IDC data reported in the Wall Street Journal disclosing a 14% decline of PC sales saw an immediate negative reaction in the share prices of Microsoft (NASDAQ:MSFT) and Intel (NASDAQ:INTC). The IDC report excluded sales of tablet devices. Had those devices been included, the decline in Windows based unit sales would have been somewhat less.
IDC separately publishes forecasts for the tablet computer market. These forecasts are more favorable for Microsoft Windows tablets than the market seems to realize.
IDC forecasts tablet sales of 190 million units in 2013, growing to 350 million units in 2017, a compound growth rate of just under 17%. Within that forecast, Windows tablets are forecast to grow at a blistering 49% rate and Window RT units at 28%, far outpacing Android and iOS growth rates of roughly 15% apiece.

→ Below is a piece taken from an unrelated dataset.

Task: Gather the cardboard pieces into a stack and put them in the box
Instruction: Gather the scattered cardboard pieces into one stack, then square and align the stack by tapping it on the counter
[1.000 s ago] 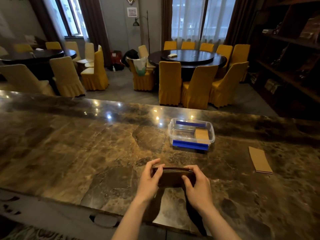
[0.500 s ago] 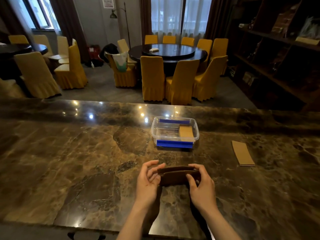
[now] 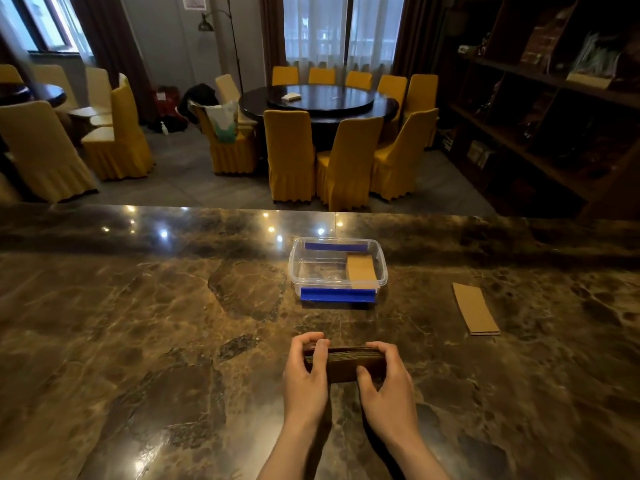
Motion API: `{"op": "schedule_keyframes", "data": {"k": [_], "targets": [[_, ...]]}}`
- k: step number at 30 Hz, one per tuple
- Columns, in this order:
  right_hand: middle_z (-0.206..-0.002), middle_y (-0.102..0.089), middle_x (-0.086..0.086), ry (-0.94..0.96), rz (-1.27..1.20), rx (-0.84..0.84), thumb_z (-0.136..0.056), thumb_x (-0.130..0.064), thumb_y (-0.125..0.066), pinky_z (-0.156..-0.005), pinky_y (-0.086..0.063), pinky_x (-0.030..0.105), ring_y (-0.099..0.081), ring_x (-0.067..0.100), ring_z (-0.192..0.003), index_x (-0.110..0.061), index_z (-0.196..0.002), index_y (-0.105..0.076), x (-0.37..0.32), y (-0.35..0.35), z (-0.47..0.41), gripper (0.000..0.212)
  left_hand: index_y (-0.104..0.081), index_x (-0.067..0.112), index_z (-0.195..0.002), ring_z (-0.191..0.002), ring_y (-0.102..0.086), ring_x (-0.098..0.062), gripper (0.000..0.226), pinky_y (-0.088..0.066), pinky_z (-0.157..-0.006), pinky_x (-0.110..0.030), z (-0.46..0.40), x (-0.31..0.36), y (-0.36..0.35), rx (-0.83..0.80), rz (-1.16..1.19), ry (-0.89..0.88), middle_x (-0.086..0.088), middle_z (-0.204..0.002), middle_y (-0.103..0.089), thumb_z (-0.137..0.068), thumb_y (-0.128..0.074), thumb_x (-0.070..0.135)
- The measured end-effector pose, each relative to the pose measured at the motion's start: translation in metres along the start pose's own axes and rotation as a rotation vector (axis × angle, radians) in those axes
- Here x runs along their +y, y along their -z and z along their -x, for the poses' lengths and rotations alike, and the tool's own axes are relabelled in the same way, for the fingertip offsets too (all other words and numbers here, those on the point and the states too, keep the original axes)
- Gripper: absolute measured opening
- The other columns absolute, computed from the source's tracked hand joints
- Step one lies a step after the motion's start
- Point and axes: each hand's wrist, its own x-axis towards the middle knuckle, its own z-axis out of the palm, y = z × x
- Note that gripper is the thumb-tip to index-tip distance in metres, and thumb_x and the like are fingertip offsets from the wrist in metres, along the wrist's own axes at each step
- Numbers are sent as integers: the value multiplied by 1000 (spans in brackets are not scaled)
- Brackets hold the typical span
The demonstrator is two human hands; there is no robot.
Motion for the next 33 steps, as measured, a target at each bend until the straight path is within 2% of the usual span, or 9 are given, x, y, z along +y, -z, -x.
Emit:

Tablet Operating Systems, Forecast Market Share and CAGR 2012-2017
Source: IDC Worldwide Quarterly Tablet Tracker, March 2013
The IDC data suggest that Windows 8 and Windows RT tablets will capture 2.8% and 1.9% market shares in 2013. This implies sales of 5 million Window 8 units in addition to more than 3 million Windows RT devices if their 190 million unit estimate for the total market holds true. Assuming Microsoft Surface Pro makes up 3 million of the 5 million Windows 8 tablets and Surface RT comprises the bulk of Windows RT units, then Microsoft tablet sales in 2013 will add approximately $4 billion to Microsoft's revenues and $1.2 to $1.6 billion to Microsoft's operating income (assuming Surface RT and Surface Pro margins in the 30% to 40% range).
By 2017, the IDC data suggest annual sales of Windows tablets approaching 26 million units, with another 9 or 10 million Windows RT tablets sold that year. If Microsoft can hold onto 60% of each category, Microsoft tablet revenues will reach more than $15 billion in 2017 and contribute $4.5 to $6.0 billion to income. Microsoft will also earn licensing fees on the Windows 8 and Windows RT tablets sold by other vendors, adding another several hundred million to revenues.
I believe the IDC data understate the attraction of Windows 8 tablets and overstate the growth of iOS and Android in the tablet space. iOS and Android had the space more or less to themselves until October 2012 when Surface RT was released. Surface Pro and hybrids from Dell (NASDAQ:DELL), HP (NYSE:HPQ), Lenovo, Acer, Asus, Samsung, Toshiba, Sony (NYSE:SNE) and Fujitsu did not enter the market on any scale until well into Q1 2013. We have only anecdotal evidence of their sales, but I am beginning to see them in use at my son's university and in coffee shops around my home.
I believe IDC underestimates the demand for Windows 8 devices all the way from desktops to phones. Touchscreen all-in-one desktops are emerging that are truly exciting machines combining the traditional desktop with the ability to view content, run applications normally reserved for mobile devices, and work from a big screen using keyboard and mouse as well as touch. By using Skydrive or Dropbox, users can access the same files they are working on their desktop from their ultrabook, tablet, hybrid or smartphone while on the road.
At the same time, they have unprecedented ability to share, collaborate, publish and seek comments from others with universal access to social media like Facebook, LinkedIn or Twitter, or content providers like Netflix (NASDAQ:NFLX) and Amazon (NASDAQ:AMZN). You no longer have to choose one platform for some functions and a different one for others. A common user interface augments the cloud storage to make the experience smoothly transition from one device to another.
Regardless of whose forecast you believe, it is clear that Windows based tablets are going to make inroads into the market and create a new category of growth for Microsoft. A $4 billion dollar business growing at high double digit rates has value. In Microsoft's case, the value is not only the income from the device but also the pull through of Office 365, Outlook and other Microsoft software and accessories.
I am long Microsoft. You should not ignore it.
Disclosure: I am long MSFT, INTC. I wrote this article myself, and it expresses my own opinions. I am not receiving compensation for it (other than from Seeking Alpha). I have no business relationship with any company whose stock is mentioned in this article.
Additional disclosure: I hold calls on both MSFT and INTC, am short puts on MSFT and have a smaller short position in MSFT as a hedge.